RBC developed the Resilience Ratings program to inform, motivate and reward well prepared property and communities. A 5 Star Resilience Rating means that the household has taken the highest level of action to reduce their vulnerability to local climate risk. For example, a 5 Star Bushfire Resilience Rated property has reduced the likelihood of building ignition to less than 1.5%, whereas a 1 Star Bushfire Resilience Rated property has a likelihood of ignition of more than 40%.
Applied post-bushfire building loss research, engineering first principles and expert consensus identified the major causes of property and life loss which is the basis of the Resilience Rating model. The Resilience Rating system has been calibrated and verified through post-disaster building damage research, materials testing and insurance claims data.
During the development phase of the system, 432 households were provided with the Bushfire Resilience Rating Self-Assessment App. 172 of those households used the app to undertake some of the recommended actions, which led to an average reduction in the likelihood of building ignition by 37%. Pilot participants were also offered a whole of mortgage interest rate discount from the National Australia Bank to recognize and reward Bushfire Resilience Rating improvements.
The free app was provided to households re-building after the 2019-20 Black Summer bushfires to encourage building beyond minimum standards, resulting in 5 Star Bushfire Resilience Rated homes.
RBC has partnerships with emergency services, local governments, community organizations, banks, insurers, and builders to help promote the app when it launches in September this year. RBC aims to attract 50,000 high risk households to use the app in the 12 months after launch.
- RBC conducted a two-year bushfire resilience and energy efficiency home retrofit research program to support the development of the ratings system. The independent research found improving bushfire resilience of homes provided an average carbon abatement of 7.4 tonnes CO2-e.
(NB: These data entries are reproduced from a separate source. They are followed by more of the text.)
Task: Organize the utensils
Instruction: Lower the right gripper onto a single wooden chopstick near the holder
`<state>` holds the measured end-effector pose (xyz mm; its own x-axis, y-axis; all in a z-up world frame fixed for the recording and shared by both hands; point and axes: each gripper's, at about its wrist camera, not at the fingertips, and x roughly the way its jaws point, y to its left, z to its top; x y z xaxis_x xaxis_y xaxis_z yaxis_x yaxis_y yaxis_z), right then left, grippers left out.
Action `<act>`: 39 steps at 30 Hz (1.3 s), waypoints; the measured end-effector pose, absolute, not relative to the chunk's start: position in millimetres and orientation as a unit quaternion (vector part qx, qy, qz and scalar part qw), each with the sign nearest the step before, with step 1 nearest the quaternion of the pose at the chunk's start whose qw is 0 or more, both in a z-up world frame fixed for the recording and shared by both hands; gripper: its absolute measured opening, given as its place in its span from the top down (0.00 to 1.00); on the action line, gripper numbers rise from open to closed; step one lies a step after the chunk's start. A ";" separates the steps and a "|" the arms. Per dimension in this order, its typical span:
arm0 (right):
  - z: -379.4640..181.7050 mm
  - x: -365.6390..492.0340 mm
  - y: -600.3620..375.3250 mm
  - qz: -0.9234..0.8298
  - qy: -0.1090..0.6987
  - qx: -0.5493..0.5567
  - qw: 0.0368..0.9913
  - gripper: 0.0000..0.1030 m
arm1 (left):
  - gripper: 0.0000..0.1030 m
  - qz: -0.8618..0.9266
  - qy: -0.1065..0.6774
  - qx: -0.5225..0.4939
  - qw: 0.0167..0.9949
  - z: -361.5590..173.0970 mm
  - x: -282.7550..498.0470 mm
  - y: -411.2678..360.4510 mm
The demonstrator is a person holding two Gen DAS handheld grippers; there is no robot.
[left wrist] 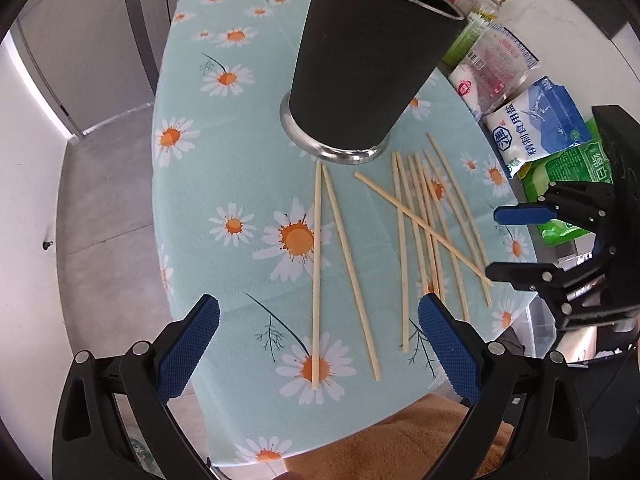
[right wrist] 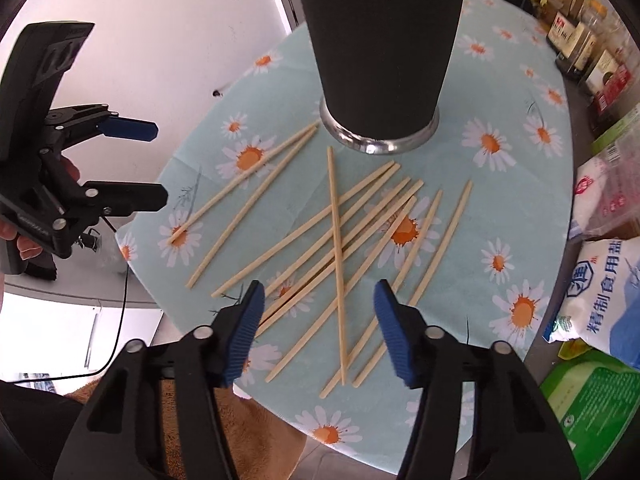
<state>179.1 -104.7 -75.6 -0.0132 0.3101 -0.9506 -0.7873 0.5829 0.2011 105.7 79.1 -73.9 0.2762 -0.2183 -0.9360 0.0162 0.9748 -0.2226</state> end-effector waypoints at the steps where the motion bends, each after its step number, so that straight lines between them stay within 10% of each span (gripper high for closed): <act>1: -78.5 182.3 -101.6 0.408 0.590 -0.207 0.666 0.54 | 0.06 -0.075 0.602 -0.086 0.791 -77.7 110.6 81.4; 9: -107.0 202.9 -68.3 0.394 0.639 -0.261 0.607 0.80 | 0.07 -0.080 0.633 -0.086 0.765 -100.1 143.4 92.9; 39: -129.8 194.1 -11.1 0.385 0.648 -0.369 0.544 0.95 | 0.50 -0.068 0.682 0.001 0.728 -152.6 182.2 45.4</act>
<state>194.1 -11.1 -129.8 -0.1364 -0.0596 -0.9889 -0.8967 0.4318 0.0977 182.2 45.4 -152.6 0.0606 -0.0973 -0.9934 0.1013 0.9907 -0.0908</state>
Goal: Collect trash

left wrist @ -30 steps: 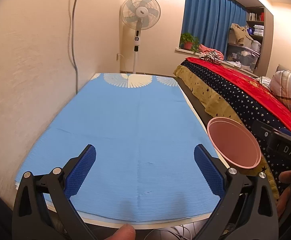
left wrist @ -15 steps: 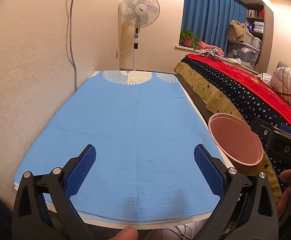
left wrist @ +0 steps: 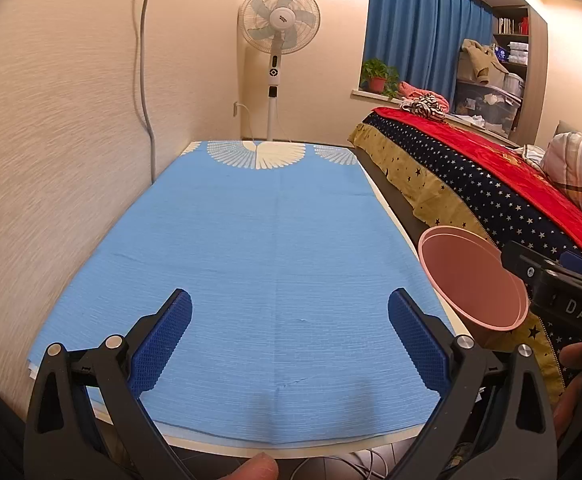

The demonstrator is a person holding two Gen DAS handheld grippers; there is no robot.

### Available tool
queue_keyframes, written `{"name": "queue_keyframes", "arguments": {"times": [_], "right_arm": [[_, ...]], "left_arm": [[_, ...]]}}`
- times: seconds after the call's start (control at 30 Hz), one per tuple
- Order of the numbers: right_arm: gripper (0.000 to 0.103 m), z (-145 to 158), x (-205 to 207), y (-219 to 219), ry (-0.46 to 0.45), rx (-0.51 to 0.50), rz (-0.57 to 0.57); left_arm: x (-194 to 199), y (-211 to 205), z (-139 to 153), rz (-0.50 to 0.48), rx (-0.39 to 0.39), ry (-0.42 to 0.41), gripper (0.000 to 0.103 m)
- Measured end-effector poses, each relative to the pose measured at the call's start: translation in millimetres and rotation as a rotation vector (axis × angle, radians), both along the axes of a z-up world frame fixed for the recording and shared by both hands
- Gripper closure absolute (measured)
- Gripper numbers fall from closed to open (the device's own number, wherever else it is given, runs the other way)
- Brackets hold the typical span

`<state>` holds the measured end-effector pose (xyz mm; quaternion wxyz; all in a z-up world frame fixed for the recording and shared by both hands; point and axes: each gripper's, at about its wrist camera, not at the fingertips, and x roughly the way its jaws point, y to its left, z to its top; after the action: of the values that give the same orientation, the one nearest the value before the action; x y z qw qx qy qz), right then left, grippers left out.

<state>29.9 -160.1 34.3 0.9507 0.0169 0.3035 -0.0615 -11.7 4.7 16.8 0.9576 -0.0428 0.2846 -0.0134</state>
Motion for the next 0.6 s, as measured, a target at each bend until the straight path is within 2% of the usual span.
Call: {"name": "queue_keyframes", "arguments": {"times": [0.6], "right_arm": [[0.005, -1.2, -0.4, -0.3, 0.005, -0.011, 0.007]], "left_arm": [[1.1, 0.4, 0.3, 0.003, -0.001, 0.001, 0.008]]}}
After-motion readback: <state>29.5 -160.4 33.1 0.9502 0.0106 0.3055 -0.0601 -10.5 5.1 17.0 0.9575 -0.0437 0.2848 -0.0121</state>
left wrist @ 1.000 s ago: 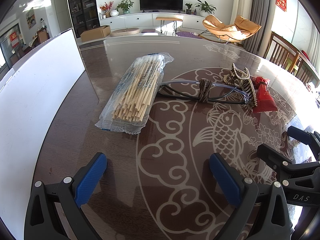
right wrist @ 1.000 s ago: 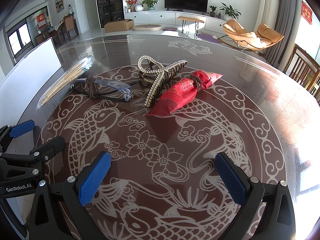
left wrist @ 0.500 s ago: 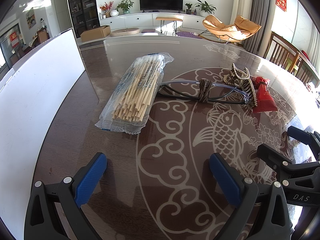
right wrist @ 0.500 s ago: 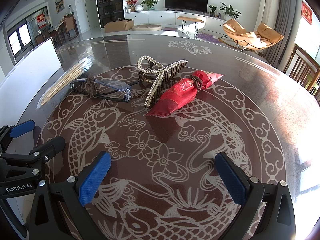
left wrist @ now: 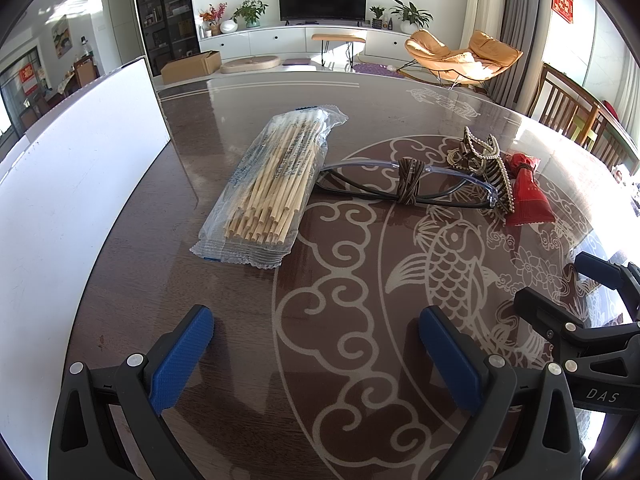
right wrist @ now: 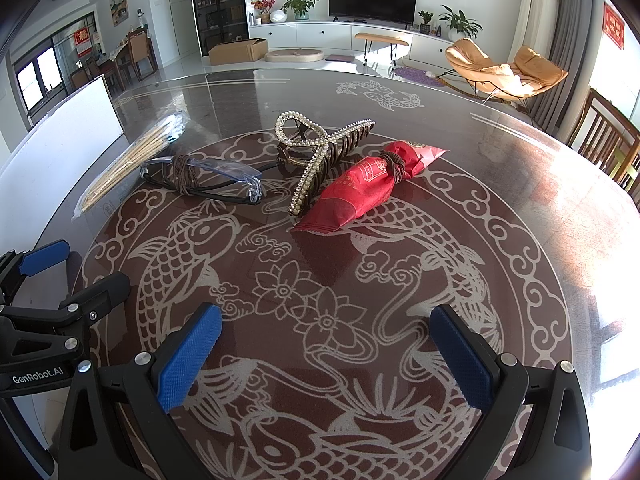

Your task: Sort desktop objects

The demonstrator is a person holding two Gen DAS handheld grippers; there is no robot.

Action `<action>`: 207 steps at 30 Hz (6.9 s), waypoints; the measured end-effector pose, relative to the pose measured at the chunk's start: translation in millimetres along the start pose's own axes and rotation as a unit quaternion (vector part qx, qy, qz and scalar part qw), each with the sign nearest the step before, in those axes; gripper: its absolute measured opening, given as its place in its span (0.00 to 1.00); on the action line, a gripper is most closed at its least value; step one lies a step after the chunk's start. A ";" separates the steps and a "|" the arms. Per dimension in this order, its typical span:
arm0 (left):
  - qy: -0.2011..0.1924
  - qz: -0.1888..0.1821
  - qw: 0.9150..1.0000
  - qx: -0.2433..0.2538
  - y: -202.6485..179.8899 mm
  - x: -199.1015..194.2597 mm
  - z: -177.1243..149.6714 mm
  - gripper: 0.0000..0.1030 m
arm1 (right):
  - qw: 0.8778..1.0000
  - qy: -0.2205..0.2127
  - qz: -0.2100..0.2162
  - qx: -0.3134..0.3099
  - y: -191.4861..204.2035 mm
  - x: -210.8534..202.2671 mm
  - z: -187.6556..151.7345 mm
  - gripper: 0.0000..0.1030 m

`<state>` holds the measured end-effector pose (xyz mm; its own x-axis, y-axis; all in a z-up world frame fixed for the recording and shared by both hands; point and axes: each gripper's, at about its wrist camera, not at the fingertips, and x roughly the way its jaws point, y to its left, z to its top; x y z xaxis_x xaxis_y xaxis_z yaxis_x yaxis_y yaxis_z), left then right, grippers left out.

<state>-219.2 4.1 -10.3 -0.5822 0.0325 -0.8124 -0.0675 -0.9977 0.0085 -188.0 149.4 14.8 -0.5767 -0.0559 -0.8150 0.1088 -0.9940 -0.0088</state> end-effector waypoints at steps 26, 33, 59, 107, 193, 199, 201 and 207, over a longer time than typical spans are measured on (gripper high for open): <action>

- It also concluded that integrated energy efficiency and resilience retrofits mitigates the risk of adverse outcomes (e.g., the vulnerability to disasters being increased by energy-efficiency retrofits) and maximizes the efficiency and effectiveness of the retrofits by prioritizing actions that provide substantial co-benefits and avoids duplication of resource use.
- Climate resilient homes deliver measurable social and economic benefits including avoided death and injury, improved health and wellbeing, protection/improvement of property values, access to affordable insurance, access to finance, avoided property damage and loss, energy savings, housing security, and contribution to whole-of-community resilience and prosperity.
- A property for sale or rent should attract higher returns if it advertises its high Resilience Rating. Importantly, consumers are informed about the resilience of property - driving awareness and behaviour change. Insurers are more likely to stay in the market, keeping premiums competitive, which also enables household access to finance.
Several industry co-benefits also arise:
- Reducing insurance claims costs places downward pressure on household premiums.
- De-risking mortgage books incentivises lenders to provide cheaper finance to households.
- Greater adoption of disaster resilient materials stimulates innovation and supply chains, putting downward pressure on prices.
- A larger market size also generates jobs in the resilient, sustainable building, manufacturing, and assessment sectors.
- Informs the building industry and improves average building design performance.
- A greater rate of household adoption drives greater whole-of-community climate resilience.
The project also includes a database of assessed property, which will provide an unprecedented catalogue of building and resilience data. This will enable scientific research into the performance of the Resilience Rating system after disasters, how safety systems, materials, buildings, infrastructure, and emergency planning has performed.
- RBC will be able to report to government, building codes and standards committees, industry, and the community about the performance of resilience measures, ensuring continual improvement.
- It proposes to expand the Bushfire Resilience Rating Self-Assessment app to flood, storm, cyclone, heatwave, electrification, and energy efficiency, to enable free, equitable access to climate risk information and tailored adaptation plans.
- It seeks to deliver a world’s-first, independent global standard to measure the disaster resilience of buildings and enable generation of financial benefits.